Köbele bestärkte in seinem Schlusswort, dass der Parteitag keinesfalls das Ende der Debatte bedeute. Darauf hatte zuvor auch Richard Höhmann, Leiter der Bildungskommission, zuvor hingewiesen – mit konkreten Vorstellungen, darunter die Durchführung einer theoretischen Konferenz und die Herausgabe von Bildungsmaterialien. Der neugewählte Parteivorstand wird darüber auf seiner ersten Sitzung Anfang April beraten.
Computer für Rosa Luxemburgo
Ohne jeden Dissens – wie kann es anders sein? – wurde die Solidarität mit dem sozialistischen Kuba bekräftigt. Die Delegierten beschlossen ein neues Soli-Projekt zur Unterstützung der Klinik Rosa Luxemburgo in Matanzas. Die Klinik wurde in den Jahren 2001/2002 mit Hilfe von Baubrigaden der DKP errichtet. Nun soll sie mit Computertechnik ausgestattet werden. Dafür wird die DKP 25.000 Euro sammeln.
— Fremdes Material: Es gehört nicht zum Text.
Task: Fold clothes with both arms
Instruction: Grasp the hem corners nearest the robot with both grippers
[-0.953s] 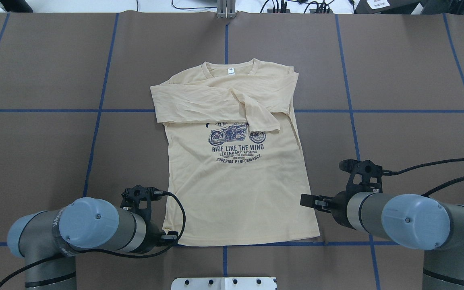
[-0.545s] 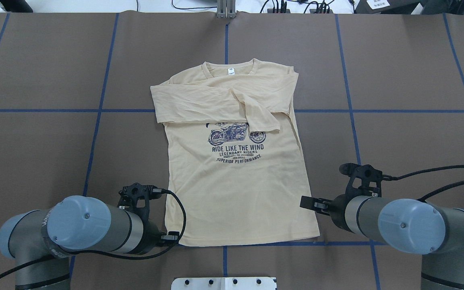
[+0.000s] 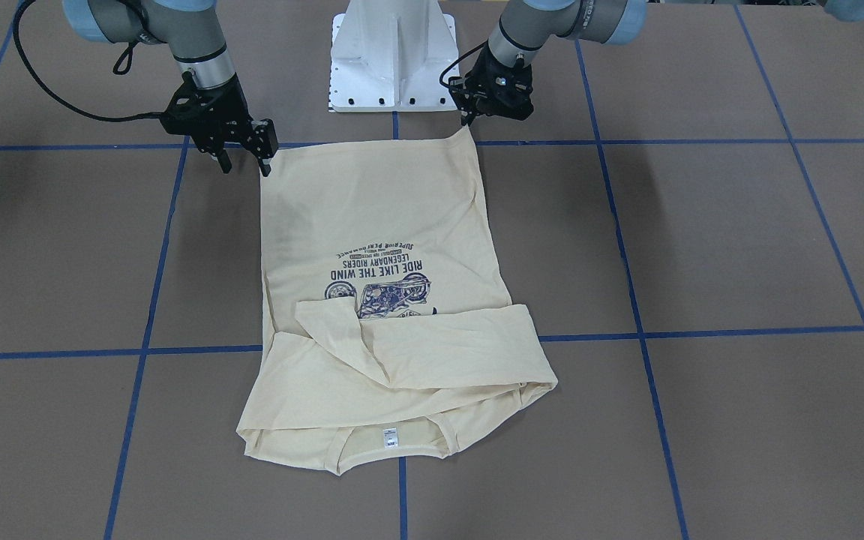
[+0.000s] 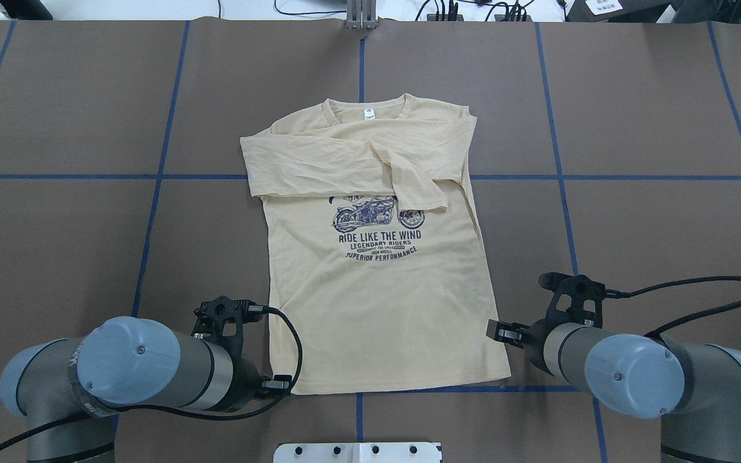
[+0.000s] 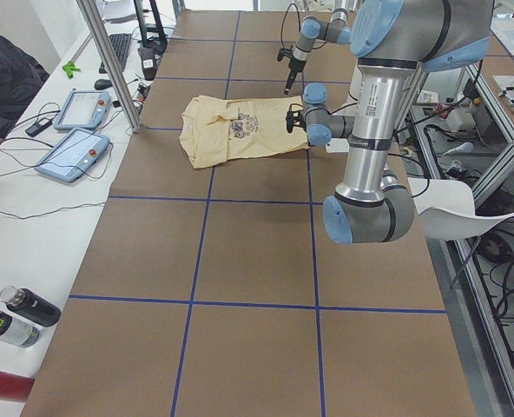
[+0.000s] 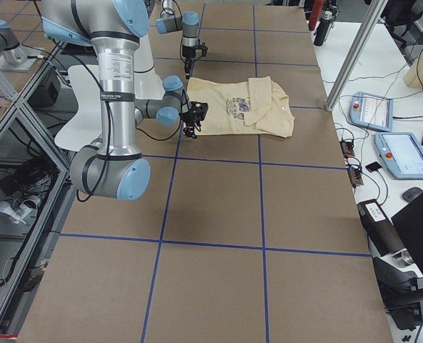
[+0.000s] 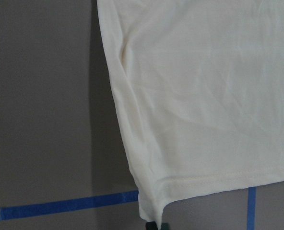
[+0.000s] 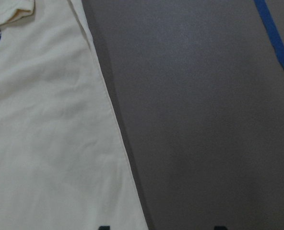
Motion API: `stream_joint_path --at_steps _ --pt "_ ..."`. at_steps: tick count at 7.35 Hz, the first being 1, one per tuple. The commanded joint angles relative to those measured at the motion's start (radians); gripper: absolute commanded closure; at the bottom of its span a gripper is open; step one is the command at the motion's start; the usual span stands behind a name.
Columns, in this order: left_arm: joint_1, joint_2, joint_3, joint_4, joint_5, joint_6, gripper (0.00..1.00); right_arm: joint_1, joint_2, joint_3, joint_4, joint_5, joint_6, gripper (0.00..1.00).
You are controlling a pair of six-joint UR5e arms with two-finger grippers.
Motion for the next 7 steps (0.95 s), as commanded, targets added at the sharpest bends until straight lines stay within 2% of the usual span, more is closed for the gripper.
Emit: stream_joint_path --at_steps 1,3,7 --pt "0.004 -0.012 0.000 -0.004 0.000 -0.002 1.00 -0.033 0.020 0.000 -0.054 -0.011 0.050 0.48" --pt "0.005 -0.013 -0.002 -0.007 0.000 -0.021 1.00 -0.077 0.073 0.003 -0.143 -0.013 0.112 0.46" --pt "0.008 -0.021 -0.002 -0.007 0.000 -0.046 1.00 -0.114 0.065 0.009 -0.149 -0.027 0.129 0.45"
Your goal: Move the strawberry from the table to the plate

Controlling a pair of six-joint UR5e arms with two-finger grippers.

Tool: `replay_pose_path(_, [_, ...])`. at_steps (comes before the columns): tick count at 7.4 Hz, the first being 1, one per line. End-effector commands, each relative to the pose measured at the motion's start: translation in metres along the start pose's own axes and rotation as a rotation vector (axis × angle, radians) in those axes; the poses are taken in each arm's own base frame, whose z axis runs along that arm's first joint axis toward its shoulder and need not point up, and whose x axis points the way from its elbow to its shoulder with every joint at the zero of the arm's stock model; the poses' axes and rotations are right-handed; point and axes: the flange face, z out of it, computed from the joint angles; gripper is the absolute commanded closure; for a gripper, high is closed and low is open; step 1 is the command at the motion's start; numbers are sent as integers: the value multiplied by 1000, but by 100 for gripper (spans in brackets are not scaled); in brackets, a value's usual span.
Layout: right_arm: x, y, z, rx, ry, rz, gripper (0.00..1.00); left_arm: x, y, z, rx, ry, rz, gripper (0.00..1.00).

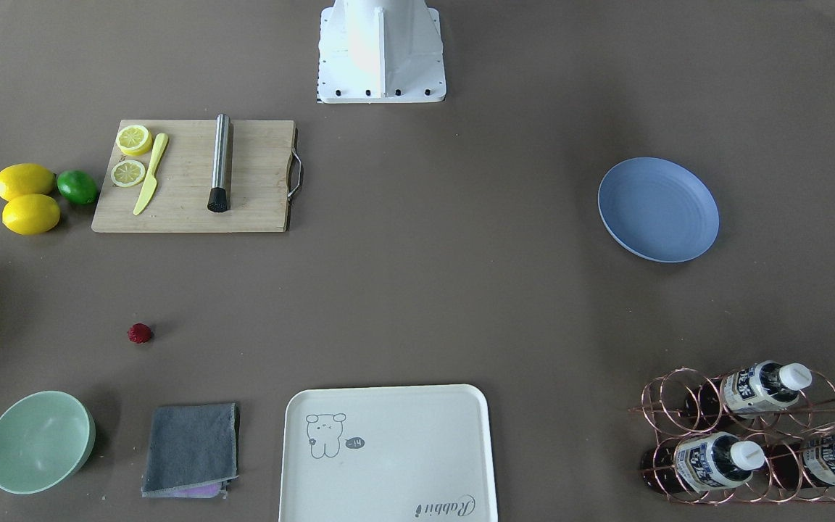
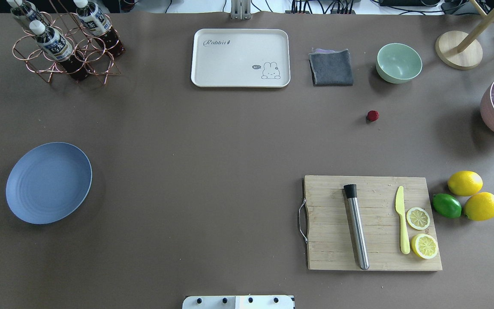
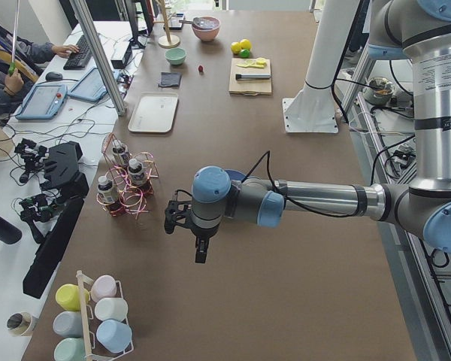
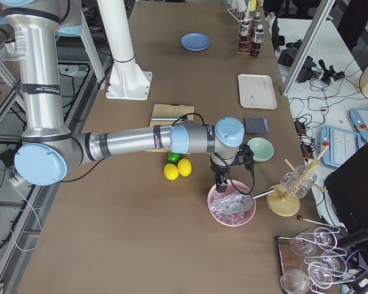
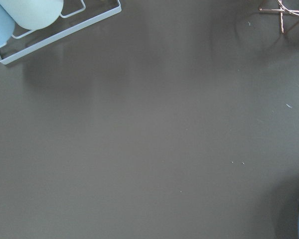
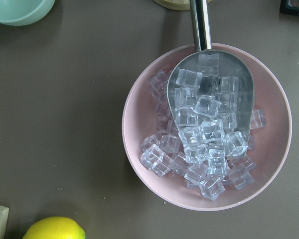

Köbele orientierte in seinem Schlusswort vor allem auf die anstehenden Tarifkämpfe und die Ostermärsche – und auf die Friedensdemonstration am Tag der Begegnung am 22. April in Torgau. Dies sei die größte Friedensmanifestation der DKP im Osten des Landes – ein fester Termin, der auch in die Kalender der Genossinnen und Genossen im Westen gehöre. Und so schloss sich der Kreis am vergangenen Wochenende in Gotha. Wobei: Zur Freude der Genossinnen und Genossen in NRW wurde verkündet, dass die Suche nach einem Platz für ein UZ-Pressfest im Jahr 2024 ebenda begonnen hat.
Der neugewählte Parteivorstand hat nicht nur großes Vertrauen bekommen, sondern auch große Aufgaben. Nach diesem Parteitag wird er sie mit Freuden in Angriff nehmen.